Being the kind of person who’s always been mostly invisible anyway, having an invisible illness doesn’t particularly worry me. For as long as I can remember, I’ve blended with the wallpaper. People forget my face instantly. I have unremarkable features along with beige hair and skin, so I’m as neutral as they come. As a journalist, this invisibility is a real advantage. I can move easily around cocktail parties and town hall meetings, and no one ever notices me listening in on their conversations. I’d make a fabulous spy.

The downsides of invisible RA

Invisibility does have its downsides, though. It’s sometimes hard to get help with things when I need it. At first, it did really bother me when people ignored me. It’s hard to carry stuff and super hard to balance and maneuver the bleeping sticks to open doors. But discovering that I could manage the task myself in spite of my RD was enlightening, even satisfying. I might have looked clumsy and awkward, and sure, I dropped first one crutch, then the other, as people walked past without seeing me. But at least I didn’t have to suffer any direct embarrassment. Not even when I cried.
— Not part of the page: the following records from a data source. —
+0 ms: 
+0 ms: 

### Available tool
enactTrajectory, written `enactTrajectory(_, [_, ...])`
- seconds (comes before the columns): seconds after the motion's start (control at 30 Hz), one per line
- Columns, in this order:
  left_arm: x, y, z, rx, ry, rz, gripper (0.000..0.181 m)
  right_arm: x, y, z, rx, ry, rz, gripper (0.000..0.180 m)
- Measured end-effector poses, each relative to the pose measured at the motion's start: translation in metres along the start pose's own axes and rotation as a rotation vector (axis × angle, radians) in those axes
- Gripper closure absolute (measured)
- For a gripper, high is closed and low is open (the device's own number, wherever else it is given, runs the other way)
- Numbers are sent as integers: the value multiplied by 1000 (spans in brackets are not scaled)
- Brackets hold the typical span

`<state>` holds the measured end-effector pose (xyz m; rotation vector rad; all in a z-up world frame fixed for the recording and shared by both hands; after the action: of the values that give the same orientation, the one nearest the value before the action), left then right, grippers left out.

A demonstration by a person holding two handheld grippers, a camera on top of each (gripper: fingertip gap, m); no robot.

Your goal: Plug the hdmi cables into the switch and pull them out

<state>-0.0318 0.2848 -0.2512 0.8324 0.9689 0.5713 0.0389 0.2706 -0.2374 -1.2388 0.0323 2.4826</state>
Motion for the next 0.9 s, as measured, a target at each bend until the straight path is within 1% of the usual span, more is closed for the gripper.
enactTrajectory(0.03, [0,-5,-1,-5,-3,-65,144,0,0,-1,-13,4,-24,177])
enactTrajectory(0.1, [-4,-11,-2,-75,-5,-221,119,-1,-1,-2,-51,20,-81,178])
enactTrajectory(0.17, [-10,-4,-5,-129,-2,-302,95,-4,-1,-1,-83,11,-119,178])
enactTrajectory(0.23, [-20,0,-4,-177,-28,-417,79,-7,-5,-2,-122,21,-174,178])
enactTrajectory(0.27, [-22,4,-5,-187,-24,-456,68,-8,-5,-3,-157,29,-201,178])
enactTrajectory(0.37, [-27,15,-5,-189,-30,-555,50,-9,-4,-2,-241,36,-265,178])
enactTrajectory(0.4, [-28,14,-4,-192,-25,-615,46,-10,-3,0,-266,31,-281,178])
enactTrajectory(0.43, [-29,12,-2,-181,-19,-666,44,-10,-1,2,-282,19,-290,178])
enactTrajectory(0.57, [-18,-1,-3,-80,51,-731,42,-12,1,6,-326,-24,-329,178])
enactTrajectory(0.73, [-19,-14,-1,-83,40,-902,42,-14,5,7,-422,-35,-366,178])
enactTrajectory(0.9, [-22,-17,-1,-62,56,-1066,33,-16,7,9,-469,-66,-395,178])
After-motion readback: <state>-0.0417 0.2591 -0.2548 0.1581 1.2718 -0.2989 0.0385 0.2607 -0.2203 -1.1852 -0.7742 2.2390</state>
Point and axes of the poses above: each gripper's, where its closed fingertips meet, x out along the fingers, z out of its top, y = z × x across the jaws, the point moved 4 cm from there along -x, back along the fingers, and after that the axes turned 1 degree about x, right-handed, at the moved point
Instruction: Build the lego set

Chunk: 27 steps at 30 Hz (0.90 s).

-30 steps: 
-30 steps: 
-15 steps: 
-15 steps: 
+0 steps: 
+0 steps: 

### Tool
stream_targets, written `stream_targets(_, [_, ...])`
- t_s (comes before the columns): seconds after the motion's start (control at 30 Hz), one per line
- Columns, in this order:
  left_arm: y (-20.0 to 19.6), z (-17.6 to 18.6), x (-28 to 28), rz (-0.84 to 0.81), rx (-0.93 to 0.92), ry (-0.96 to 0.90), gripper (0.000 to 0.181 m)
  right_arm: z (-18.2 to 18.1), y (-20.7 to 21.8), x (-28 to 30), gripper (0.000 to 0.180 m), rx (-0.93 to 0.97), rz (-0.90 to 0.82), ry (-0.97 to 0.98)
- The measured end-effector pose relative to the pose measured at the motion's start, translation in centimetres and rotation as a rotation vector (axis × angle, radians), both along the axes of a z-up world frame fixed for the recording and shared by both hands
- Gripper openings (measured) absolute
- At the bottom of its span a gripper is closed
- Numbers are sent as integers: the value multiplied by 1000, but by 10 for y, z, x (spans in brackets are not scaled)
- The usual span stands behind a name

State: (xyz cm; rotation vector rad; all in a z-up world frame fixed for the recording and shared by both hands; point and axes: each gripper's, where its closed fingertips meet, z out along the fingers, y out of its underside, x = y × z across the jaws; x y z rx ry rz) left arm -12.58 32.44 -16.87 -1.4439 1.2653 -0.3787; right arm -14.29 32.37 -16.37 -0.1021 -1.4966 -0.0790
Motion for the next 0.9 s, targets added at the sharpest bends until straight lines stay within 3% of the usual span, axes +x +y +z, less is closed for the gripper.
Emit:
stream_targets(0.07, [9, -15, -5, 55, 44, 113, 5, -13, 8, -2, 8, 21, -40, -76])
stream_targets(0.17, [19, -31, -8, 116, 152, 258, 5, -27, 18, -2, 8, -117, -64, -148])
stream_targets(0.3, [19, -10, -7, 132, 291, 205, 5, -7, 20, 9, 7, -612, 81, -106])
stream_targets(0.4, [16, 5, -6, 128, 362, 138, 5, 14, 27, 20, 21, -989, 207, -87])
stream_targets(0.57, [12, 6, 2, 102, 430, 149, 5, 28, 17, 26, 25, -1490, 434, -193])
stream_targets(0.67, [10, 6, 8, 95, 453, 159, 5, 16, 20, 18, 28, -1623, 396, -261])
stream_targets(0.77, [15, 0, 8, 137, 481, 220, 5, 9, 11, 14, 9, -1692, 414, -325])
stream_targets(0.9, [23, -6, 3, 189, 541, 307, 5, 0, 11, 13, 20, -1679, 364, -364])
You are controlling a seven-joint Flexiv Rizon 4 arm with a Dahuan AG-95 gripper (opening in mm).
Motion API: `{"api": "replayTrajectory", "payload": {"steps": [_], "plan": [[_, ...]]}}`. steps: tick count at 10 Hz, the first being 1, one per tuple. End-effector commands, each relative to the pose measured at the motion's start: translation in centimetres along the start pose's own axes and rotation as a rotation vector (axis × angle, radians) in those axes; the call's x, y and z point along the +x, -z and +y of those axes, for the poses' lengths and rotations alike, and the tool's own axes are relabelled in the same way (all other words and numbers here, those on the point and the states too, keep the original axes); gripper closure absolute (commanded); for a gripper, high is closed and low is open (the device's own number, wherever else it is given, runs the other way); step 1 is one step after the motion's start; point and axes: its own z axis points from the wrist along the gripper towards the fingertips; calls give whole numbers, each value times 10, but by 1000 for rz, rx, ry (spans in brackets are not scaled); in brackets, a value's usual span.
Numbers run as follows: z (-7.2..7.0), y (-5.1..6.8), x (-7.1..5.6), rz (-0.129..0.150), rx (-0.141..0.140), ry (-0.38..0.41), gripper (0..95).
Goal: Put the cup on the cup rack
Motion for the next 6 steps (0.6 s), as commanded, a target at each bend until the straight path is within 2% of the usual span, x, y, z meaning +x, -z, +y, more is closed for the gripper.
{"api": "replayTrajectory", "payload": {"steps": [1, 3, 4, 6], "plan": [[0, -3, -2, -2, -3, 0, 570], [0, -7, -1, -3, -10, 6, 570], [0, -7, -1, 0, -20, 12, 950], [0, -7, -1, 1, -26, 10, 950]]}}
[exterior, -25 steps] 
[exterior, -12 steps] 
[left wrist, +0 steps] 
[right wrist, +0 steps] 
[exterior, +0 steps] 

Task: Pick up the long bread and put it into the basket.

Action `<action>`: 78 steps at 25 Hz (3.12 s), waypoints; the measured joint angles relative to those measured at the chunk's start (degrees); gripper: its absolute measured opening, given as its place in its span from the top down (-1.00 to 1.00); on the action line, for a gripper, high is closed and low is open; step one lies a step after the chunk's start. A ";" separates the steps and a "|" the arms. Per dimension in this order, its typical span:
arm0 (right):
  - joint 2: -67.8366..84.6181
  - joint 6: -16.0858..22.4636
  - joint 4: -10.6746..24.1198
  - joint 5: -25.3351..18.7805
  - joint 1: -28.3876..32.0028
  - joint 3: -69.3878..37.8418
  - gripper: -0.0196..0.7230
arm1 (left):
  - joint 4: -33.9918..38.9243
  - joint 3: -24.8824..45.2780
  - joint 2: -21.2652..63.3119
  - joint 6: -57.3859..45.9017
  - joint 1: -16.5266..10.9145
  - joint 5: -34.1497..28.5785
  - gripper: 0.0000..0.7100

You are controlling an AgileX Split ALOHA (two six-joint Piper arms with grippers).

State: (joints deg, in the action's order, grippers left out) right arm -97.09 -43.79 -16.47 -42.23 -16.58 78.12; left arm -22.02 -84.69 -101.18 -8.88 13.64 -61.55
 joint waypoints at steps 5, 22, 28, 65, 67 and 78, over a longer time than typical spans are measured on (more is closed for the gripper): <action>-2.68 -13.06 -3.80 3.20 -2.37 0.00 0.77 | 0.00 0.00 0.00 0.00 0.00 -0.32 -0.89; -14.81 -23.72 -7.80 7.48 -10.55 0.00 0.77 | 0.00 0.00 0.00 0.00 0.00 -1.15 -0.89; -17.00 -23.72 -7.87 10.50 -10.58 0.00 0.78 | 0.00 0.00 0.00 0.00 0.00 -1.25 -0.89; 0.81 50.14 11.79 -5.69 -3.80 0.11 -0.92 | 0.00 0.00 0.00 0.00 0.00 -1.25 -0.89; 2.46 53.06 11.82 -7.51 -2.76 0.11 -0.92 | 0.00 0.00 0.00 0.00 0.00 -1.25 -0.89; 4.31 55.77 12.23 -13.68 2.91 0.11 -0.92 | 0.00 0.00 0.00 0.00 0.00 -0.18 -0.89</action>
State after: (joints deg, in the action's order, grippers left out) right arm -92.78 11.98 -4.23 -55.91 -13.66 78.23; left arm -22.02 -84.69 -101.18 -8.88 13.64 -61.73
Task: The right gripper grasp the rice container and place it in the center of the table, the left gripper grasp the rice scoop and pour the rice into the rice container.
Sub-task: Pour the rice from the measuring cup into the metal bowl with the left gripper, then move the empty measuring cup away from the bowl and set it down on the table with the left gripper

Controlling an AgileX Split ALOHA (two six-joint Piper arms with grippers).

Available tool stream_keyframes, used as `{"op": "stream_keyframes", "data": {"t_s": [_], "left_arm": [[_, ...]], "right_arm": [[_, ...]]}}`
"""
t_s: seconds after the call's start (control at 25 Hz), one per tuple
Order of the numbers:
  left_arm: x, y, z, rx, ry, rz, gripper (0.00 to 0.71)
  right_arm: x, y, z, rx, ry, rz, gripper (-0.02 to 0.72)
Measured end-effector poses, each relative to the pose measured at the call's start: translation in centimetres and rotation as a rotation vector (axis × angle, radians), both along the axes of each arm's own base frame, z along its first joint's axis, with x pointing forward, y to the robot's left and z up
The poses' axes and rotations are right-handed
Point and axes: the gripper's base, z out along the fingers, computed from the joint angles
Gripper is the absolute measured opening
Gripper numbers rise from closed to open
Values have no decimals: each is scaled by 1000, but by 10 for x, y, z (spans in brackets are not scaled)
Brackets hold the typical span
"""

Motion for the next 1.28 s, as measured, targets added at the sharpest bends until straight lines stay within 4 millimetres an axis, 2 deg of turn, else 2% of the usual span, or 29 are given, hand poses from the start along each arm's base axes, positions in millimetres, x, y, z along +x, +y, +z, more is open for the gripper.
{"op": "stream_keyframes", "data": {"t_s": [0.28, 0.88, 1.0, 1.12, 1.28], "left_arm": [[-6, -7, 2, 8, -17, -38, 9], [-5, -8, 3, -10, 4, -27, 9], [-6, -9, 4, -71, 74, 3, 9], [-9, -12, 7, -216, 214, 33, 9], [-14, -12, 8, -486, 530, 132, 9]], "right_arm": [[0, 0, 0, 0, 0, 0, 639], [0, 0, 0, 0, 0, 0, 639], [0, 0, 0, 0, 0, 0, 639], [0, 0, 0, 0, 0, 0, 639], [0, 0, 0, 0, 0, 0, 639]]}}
I’ll tell you when my RD’s invisibility really gets to me, though. It’s when I work up the courage to tell someone that I have it and they say, “But you look great!”

“Th-thank you,” I stammer. I wasn’t expecting a compliment.

Then, “I’ve got arthritis, too,” they say blithely. “It’s my knee. I take some (name your over-the-counter analgesic here) and that takes care of it.” They look at me like I’m some poor schmuck who hasn’t thought of trying that yet.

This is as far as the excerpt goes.